- Opening Delimiter -

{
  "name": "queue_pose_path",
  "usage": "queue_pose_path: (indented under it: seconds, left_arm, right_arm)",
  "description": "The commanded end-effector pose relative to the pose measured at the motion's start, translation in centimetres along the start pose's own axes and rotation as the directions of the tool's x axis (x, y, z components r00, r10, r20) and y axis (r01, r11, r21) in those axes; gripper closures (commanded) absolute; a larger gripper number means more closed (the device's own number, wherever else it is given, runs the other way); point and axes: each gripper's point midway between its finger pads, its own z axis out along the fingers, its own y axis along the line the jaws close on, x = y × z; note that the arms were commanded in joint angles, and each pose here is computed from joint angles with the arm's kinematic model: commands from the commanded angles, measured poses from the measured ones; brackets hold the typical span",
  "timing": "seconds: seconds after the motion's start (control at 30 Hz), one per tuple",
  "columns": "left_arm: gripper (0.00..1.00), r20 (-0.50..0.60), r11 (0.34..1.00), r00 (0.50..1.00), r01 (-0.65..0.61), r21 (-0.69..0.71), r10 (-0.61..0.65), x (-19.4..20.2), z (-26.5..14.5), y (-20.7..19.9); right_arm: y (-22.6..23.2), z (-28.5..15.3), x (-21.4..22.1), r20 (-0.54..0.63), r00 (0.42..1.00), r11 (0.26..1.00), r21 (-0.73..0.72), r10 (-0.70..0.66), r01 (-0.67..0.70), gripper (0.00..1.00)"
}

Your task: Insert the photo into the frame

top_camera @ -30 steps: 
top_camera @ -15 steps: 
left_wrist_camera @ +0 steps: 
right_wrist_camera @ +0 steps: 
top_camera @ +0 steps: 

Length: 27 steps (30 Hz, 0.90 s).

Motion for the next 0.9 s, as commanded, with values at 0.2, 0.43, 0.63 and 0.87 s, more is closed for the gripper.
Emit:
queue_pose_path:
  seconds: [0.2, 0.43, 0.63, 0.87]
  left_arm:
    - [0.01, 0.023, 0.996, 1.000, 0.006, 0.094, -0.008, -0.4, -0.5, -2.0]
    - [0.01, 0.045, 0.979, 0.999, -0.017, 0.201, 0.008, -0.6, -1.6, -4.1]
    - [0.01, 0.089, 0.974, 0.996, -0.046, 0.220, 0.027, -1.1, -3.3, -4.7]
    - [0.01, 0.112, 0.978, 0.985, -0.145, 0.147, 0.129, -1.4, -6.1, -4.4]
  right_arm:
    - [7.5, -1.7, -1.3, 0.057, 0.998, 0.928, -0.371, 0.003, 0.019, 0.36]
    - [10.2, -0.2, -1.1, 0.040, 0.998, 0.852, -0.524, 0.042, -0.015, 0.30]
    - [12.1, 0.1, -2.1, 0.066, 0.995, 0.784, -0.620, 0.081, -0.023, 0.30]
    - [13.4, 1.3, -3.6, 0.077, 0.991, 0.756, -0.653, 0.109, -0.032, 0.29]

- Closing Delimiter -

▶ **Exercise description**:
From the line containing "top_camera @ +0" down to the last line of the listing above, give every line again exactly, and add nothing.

▶ **Result for this exercise**:
top_camera @ +0 steps: 

Length: 27 steps (30 Hz, 0.90 s).

Motion for the next 0.9 s, as commanded, with values at 0.2, 0.43, 0.63 and 0.87 s, more is closed for the gripper.
Emit:
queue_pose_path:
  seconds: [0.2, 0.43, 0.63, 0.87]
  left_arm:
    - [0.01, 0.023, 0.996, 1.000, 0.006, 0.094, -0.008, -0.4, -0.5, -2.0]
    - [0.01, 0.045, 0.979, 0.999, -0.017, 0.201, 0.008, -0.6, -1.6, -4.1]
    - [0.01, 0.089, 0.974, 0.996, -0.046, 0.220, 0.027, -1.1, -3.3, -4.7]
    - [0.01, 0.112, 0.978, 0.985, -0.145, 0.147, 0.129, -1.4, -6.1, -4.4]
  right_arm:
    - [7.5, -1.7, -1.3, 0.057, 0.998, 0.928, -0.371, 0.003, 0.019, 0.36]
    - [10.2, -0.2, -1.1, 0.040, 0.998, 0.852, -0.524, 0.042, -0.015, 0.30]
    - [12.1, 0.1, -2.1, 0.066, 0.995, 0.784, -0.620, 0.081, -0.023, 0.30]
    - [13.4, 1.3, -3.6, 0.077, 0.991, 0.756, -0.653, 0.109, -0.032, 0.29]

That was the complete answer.